Chronic disease management models for epilepsy, aim to maintain quality of care while minimizing healthcare costs; emphasis is on patient education, interprofessional communication-due to the numerous overlap among the specialties, and continuity of care. The provision of educational resources and clinical guidelines to primary care practitioners treating individuals with epilepsy is also of benefit by increasing the skilled knowledge base for the management of this disorder. Epilepsy specialty nurses (ESNs) play vital roles in information gathering, distribution, and counseling, and their skillset should be employed when available. The ability to provide timely interventions for the epilepsy population contributes positively to the outcome of this disorder. Technology has been an efficient modality for the distribution of accurate and up-to-date information for patients and HCPs alike. It also permits for evaluation of patients who are not close to epilepsy centers. However, increasing clinical documentation requirements and shorter consultation sessions may be an inhibitor to adequate information gathering. Level II studies conducted in the United Kingdom indicated benefits with an "open-access model" whereby individuals with epilepsy are provided ease of access to ESNs via telecommunication, leading to a reduction of clinic visits.[46] Furthermore, other Level II studies indicate that a nurse-led approach, using competency frameworks as management objectives, may lead to a reduction in overall healthcare costs.[47]

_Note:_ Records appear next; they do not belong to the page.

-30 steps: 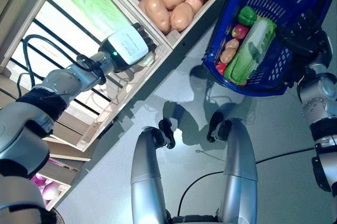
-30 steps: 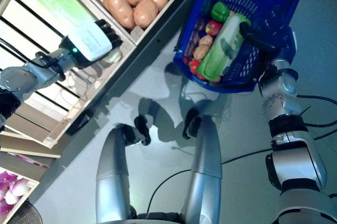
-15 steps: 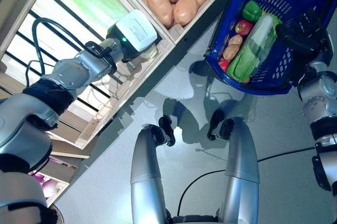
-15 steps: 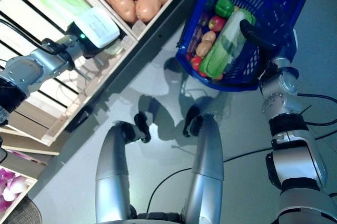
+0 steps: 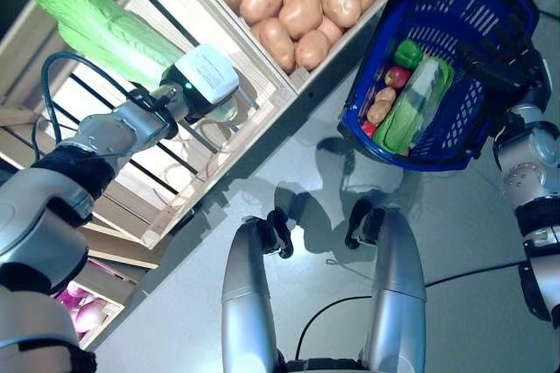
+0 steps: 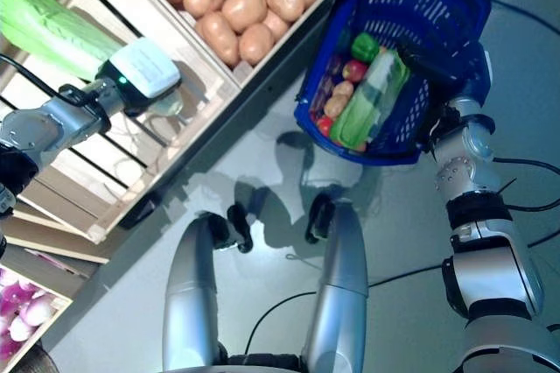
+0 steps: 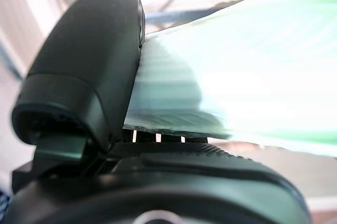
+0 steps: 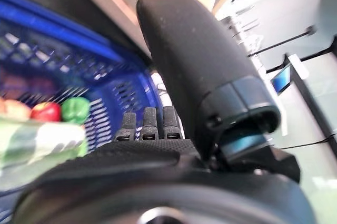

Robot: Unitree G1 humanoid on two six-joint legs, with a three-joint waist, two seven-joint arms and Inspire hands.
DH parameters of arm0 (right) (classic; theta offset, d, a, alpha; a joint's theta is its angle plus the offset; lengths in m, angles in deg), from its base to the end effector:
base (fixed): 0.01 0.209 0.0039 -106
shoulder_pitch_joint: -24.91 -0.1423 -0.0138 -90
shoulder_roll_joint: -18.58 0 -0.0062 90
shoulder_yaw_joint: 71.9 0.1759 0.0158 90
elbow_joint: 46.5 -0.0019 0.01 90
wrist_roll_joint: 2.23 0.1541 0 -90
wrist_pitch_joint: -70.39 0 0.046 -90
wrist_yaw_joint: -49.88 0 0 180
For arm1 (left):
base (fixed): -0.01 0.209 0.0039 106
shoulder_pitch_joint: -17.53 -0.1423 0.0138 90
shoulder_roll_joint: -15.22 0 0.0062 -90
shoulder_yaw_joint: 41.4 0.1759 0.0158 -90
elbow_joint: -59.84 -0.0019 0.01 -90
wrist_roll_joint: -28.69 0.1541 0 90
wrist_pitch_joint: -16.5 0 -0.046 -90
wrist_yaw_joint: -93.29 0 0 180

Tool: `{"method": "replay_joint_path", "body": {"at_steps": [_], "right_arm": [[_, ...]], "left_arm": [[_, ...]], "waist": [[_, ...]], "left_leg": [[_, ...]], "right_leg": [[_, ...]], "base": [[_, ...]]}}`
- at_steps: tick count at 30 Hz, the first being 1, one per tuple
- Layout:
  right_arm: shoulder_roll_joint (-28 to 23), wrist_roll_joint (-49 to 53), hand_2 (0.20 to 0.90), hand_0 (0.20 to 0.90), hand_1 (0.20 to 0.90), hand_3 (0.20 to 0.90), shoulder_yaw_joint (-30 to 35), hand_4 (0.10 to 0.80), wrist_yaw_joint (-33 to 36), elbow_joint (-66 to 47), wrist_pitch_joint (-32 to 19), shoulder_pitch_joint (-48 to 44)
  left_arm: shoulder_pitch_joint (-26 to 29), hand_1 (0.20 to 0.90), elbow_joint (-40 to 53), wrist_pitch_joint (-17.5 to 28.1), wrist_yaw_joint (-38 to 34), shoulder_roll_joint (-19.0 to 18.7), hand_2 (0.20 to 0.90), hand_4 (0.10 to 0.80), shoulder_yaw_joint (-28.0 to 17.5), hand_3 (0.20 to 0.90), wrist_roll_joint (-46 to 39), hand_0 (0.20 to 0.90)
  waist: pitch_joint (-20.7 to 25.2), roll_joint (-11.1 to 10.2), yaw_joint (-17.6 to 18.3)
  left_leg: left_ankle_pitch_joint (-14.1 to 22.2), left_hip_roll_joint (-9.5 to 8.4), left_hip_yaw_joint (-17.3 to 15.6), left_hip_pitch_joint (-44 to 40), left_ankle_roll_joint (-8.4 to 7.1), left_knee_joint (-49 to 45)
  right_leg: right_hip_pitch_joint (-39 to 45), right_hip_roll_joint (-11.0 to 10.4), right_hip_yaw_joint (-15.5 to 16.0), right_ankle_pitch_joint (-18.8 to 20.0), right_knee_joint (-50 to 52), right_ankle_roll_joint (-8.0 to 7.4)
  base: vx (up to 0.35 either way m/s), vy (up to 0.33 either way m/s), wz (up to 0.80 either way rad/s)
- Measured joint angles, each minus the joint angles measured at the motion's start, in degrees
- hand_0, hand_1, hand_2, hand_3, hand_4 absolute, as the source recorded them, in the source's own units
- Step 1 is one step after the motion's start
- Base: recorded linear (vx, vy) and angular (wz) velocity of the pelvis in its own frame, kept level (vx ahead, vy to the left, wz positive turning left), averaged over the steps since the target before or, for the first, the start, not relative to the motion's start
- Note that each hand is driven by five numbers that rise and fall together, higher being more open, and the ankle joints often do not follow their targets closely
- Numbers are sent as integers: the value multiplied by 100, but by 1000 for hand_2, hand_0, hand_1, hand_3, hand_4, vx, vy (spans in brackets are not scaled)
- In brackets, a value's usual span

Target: Put vegetables into the basket

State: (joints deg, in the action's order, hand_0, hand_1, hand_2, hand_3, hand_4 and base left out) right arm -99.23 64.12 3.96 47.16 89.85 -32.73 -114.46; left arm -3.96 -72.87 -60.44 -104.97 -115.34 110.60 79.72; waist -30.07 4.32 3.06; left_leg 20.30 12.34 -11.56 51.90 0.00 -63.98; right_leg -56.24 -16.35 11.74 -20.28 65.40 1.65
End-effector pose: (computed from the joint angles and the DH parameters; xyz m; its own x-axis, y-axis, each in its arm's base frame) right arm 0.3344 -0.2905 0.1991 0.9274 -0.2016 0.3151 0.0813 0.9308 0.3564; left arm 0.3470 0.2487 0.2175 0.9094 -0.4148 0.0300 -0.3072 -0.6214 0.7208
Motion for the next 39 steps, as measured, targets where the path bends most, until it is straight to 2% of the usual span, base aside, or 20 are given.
{"method": "replay_joint_path", "body": {"at_steps": [2, 6, 8, 9, 12, 14, 16, 17, 19, 23, 26, 29, 32, 39], "right_arm": [[2, -4, 900, 900, 900, 900, 0, 800, -35, -212, -1, 158], [28, -26, 900, 900, 900, 900, 1, 800, -63, -447, 1, 580], [81, -73, 900, 900, 900, 900, 30, 800, -63, -649, 2, 958], [155, -103, 900, 900, 900, 900, 67, 800, -64, -838, 7, 1163], [532, -356, 900, 900, 900, 900, 292, 800, -67, -1090, 9, 1437], [756, -541, 900, 900, 900, 900, 300, 800, -80, -1172, 27, 1538], [1149, -770, 900, 900, 900, 900, 455, 800, -238, -1424, 54, 1827], [1271, -828, 900, 900, 900, 900, 453, 800, -358, -1562, 94, 1974], [1374, -1263, 900, 900, 900, 900, 448, 800, -703, -1874, 254, 2274], [1530, -1690, 900, 900, 900, 900, 433, 800, -1355, -2036, 511, 2469], [1562, -1780, 900, 900, 900, 900, 432, 800, -1755, -2301, 842, 2487], [1653, -1876, 900, 900, 900, 900, 410, 800, -2010, -2427, 1150, 2572], [1780, -1872, 900, 900, 900, 900, 371, 800, -2093, -2438, 1497, 2757], [2019, -1858, 900, 900, 900, 900, 195, 800, -2111, -2897, 1731, 3131]], "left_arm": [[-259, 300, 36, 57, -185, -30, 300, 400, -126, 300, -283, 300], [-1001, 300, 168, 348, -505, -26, 300, 400, -760, 300, -1063, 300], [-1498, 300, 341, 655, -629, -31, 300, 400, -1263, 300, -1592, 300], [-1791, 300, 482, 825, -638, -27, 300, 400, -1657, 300, -1870, 300], [-2344, 300, 957, 1063, -471, 43, 300, 400, -2462, 300, -2739, 300], [-2617, 300, 1120, 1132, -215, 194, 300, 400, -2903, 300, -3252, 300], [-3063, 300, 1279, 1105, 224, 672, 300, 400, -3646, 300, -3981, 300], [-3213, 300, 1412, 1101, 354, 733, 300, 400, -3744, 300, -4262, 300], [-3615, 300, 1825, 964, 751, 1168, 300, 400, -4230, 300, -4666, 300], [-3993, 300, 2304, 638, 1588, 1705, 300, 400, -4453, 300, -5696, 300], [-4106, 300, 2491, 215, 2176, 2118, 300, 400, -4566, 300, -6791, 300], [-4375, 300, 2751, 67, 2526, 2475, 300, 400, -4642, 300, -7569, 300], [-4511, 300, 2916, -60, 2610, 2890, 300, 400, -4644, 300, -8094, 300], [-4587, 300, 2992, -239, 2534, 3297, 300, 400, -4676, 300, -9015, 300]], "waist": [[-1, -7, 22], [-2, -28, 57], [7, -69, 50], [15, -127, 47], [37, -212, 60], [74, -282, 12], [118, -328, -14], [208, -397, -49], [238, -433, -136], [647, -548, -265], [837, -557, -256], [1139, -514, -230], [1513, -449, -206], [1944, -360, -100]], "left_leg": [[-7, -3, -32, -288, 2, 137], [-46, -27, -90, -996, -55, 555], [-88, -60, -121, -1530, -85, 932], [-137, -103, -141, -1818, -114, 1171], [-253, -159, -124, -2328, -190, 1615], [-302, -181, -145, -2638, -253, 1871], [-402, -194, -163, -3130, -299, 2304], [-433, -231, -171, -3268, -327, 2472], [-570, -239, -213, -3775, -375, 2959], [-792, -258, -301, -4398, -444, 3754], [-1134, -355, -307, -5115, -472, 4736], [-1382, -401, -306, -5621, -482, 5468], [-1477, -404, -305, -6030, -494, 5983], [-1597, -536, -323, -6464, -405, 6549]], "right_leg": [[277, 30, 6, 30, -134, -3], [983, 54, 107, 50, -510, -39], [1505, 90, 167, 58, -830, -68], [1770, 101, 190, 67, -1003, -89], [2302, 136, 319, 92, -1365, -131], [2574, 174, 342, 99, -1550, -144], [3075, 241, 458, 137, -1934, -183], [3188, 254, 480, 135, -2034, -186], [3693, 369, 575, 233, -2480, -229], [4262, 565, 674, 409, -3177, -261], [4899, 720, 792, 658, -3979, -335], [5322, 873, 808, 875, -4598, -414], [5776, 1051, 810, 1119, -5283, -517], [6503, 1215, 806, 1728, -6610, -689]], "base": [[46, -11, -7], [80, -10, -3], [86, -17, 0], [94, -37, 0], [95, -42, 7], [115, -34, -4], [148, -39, 1], [142, -38, -1], [135, -34, -1], [122, -25, -3], [86, -5, 0], [57, -7, -5], [59, -16, -6], [18, -26, -2]]}}
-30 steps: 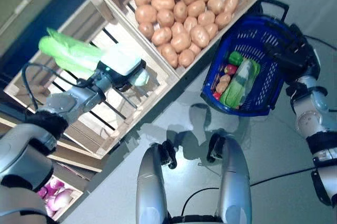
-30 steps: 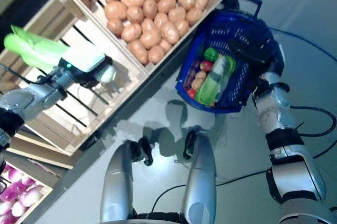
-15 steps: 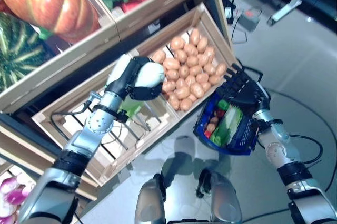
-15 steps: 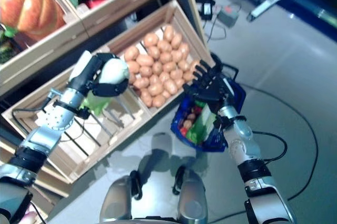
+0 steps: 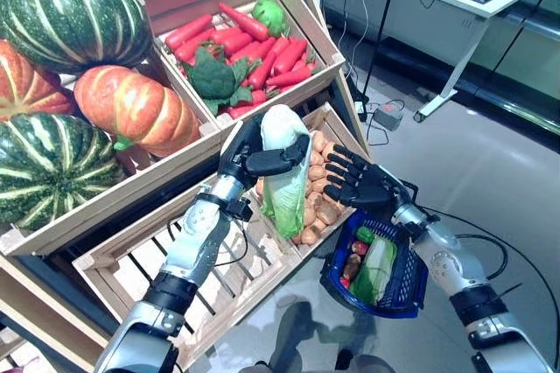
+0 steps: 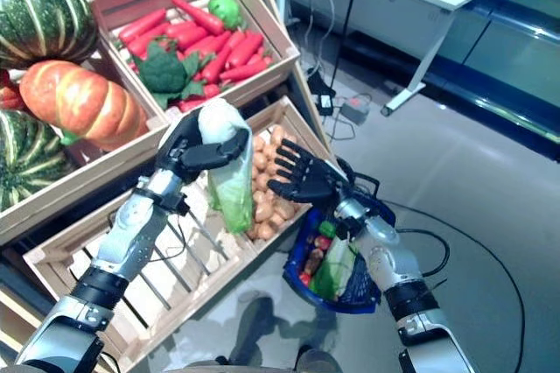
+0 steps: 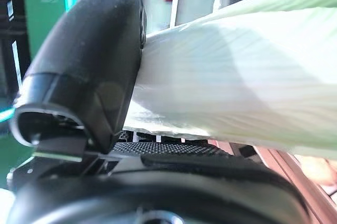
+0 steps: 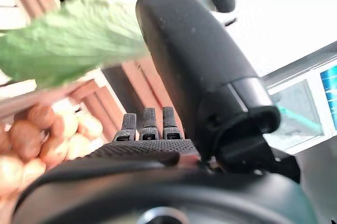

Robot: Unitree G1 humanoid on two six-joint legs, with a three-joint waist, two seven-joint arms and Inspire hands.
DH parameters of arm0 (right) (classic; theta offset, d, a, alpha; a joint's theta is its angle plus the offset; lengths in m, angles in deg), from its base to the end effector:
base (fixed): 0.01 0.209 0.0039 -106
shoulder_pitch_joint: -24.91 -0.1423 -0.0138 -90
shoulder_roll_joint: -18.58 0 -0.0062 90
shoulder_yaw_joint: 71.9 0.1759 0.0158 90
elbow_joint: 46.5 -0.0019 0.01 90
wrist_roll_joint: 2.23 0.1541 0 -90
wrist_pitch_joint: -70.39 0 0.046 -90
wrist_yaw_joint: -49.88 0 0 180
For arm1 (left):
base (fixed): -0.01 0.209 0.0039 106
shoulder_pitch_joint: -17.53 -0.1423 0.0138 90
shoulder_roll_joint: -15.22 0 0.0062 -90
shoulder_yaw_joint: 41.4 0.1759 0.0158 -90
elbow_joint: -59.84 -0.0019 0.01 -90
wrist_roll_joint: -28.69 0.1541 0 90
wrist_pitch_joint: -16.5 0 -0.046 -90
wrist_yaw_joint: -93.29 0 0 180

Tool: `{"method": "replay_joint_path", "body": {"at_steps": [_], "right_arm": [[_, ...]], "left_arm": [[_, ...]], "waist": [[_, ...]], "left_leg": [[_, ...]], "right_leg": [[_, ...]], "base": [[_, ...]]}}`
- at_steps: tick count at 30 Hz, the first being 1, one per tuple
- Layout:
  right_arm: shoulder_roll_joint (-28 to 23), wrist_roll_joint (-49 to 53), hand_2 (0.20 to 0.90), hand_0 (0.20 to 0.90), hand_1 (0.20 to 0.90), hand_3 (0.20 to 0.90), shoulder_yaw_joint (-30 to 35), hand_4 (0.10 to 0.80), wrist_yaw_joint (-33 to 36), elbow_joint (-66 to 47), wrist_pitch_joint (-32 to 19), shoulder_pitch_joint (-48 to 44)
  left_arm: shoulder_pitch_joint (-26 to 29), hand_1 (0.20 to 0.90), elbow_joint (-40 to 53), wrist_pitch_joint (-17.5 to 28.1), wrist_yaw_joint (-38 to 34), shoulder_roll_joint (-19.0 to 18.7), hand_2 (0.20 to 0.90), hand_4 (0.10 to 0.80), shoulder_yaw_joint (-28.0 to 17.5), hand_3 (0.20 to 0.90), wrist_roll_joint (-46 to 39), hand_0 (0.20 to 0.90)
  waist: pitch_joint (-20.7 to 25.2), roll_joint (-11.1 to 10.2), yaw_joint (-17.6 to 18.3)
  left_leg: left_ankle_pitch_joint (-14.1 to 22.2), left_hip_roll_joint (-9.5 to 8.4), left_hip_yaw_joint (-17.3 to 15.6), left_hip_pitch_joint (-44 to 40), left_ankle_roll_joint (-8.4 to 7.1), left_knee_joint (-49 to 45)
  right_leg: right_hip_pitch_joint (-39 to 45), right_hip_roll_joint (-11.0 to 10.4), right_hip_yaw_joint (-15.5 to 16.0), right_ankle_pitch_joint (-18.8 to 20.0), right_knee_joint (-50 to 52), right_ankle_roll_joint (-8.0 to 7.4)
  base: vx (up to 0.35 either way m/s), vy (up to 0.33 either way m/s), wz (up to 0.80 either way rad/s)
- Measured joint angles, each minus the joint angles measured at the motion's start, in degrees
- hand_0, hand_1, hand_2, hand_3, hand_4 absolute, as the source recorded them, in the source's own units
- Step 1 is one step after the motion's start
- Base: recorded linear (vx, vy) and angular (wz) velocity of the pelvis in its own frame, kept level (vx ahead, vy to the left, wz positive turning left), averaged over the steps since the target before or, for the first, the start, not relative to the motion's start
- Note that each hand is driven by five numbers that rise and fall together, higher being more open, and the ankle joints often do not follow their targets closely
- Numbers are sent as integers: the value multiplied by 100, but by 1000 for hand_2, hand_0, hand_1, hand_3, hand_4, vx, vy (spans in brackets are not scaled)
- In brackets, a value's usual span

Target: Put vegetables into the basket

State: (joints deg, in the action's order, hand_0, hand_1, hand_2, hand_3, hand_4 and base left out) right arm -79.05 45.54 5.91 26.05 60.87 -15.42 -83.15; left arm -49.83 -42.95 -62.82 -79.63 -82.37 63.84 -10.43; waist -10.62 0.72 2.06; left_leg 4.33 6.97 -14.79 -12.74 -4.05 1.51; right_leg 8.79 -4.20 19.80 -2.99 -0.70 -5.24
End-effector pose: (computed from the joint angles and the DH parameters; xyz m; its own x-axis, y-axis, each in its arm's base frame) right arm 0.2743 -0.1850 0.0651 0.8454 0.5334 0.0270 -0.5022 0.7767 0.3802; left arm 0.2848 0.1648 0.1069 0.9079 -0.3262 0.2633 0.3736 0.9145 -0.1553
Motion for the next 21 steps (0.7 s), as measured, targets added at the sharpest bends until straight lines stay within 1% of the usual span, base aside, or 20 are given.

Given the necessity and use of AEDs in treating the condition, a pharmacist, particularly with pharmacotherapy board certification, can assist with agent selection, checking for potential interactions, and verifying dose and duration, as well as recommending alternative agents in the event of inadequate response.

The examples above with nursing access and pharmaceutical intervention are examples of how an interprofessional team approach optimizes treatment for epilepsy in general and temporal lobe epilepsy in particular, leading to better patient outcomes. [Level V]

It is essential to recognize the relationship between psychiatric disorders and temporal lobe epilepsy. Neurologist should be trained in screening for anxiety and depression, and provided appropriate interventions; the use of screening questionnaires such as the Columbia Suicide Severity Rating Scale (CSSRS) and the Neurological Disorders Depression Inventory for Epilepsy (NDDIE), as well as the Montreal Cognitive Assessment Test (MoCA) are effective screening tools for  psychiatric evaluation, and clinicians should incorporate them when indicated.

Epilepsy support groups and other social interventions may also provide some benefit to the individual with epilepsy due to evidence for improvement in cognitive function in structured environments.[48]